If a line below includes the string "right", copy it.

** Opening Information shown block **

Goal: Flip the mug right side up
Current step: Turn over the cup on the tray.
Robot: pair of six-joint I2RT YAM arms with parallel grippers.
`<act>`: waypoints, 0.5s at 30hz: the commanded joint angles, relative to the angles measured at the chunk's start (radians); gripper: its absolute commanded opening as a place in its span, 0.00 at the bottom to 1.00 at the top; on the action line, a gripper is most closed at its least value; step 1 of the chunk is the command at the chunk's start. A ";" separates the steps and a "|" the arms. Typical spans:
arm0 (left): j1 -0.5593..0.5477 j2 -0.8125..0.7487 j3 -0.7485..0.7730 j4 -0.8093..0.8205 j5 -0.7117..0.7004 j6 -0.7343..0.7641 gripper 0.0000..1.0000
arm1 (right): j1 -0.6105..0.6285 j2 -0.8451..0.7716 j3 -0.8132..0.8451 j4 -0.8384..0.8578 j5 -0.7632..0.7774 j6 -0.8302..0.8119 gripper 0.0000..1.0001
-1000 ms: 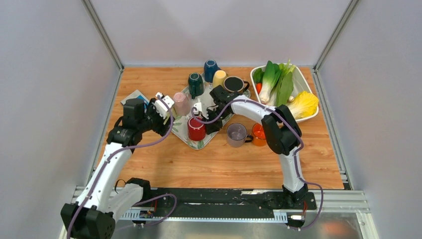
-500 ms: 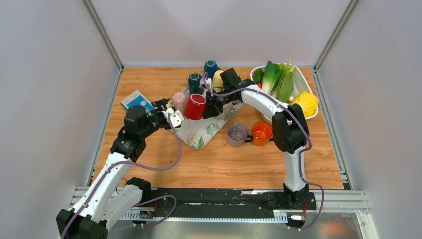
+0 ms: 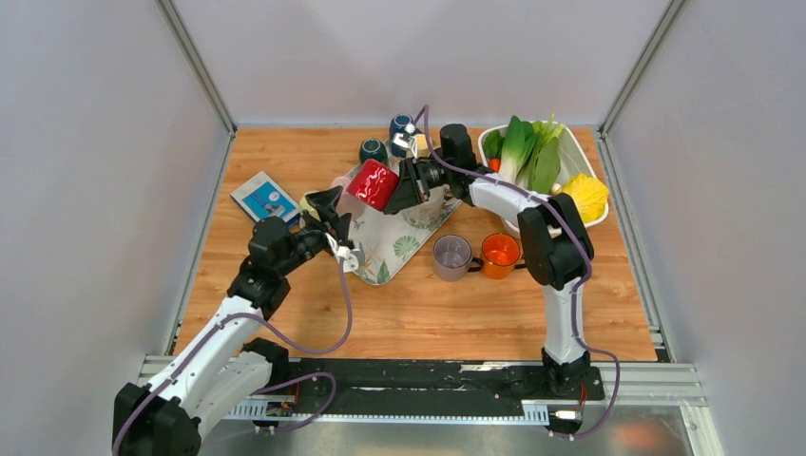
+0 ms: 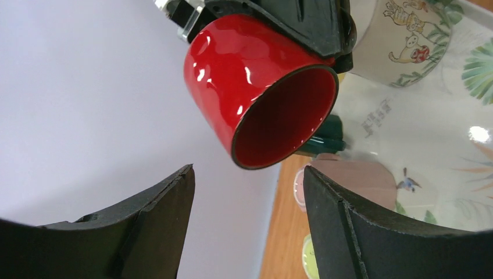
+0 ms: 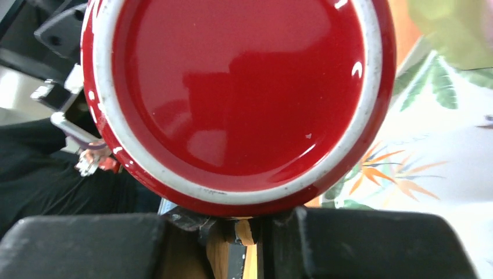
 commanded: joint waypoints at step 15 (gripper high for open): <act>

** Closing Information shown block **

Solution to this exercise ▸
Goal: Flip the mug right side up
arm1 (right): j1 -0.6105..0.6285 j2 -0.8451..0.7716 j3 -0.8132..0.8451 j4 -0.8384..0.8578 j5 -0.7632..0.7774 j6 -0.8302..0.8119 gripper 0.0000..1.0001

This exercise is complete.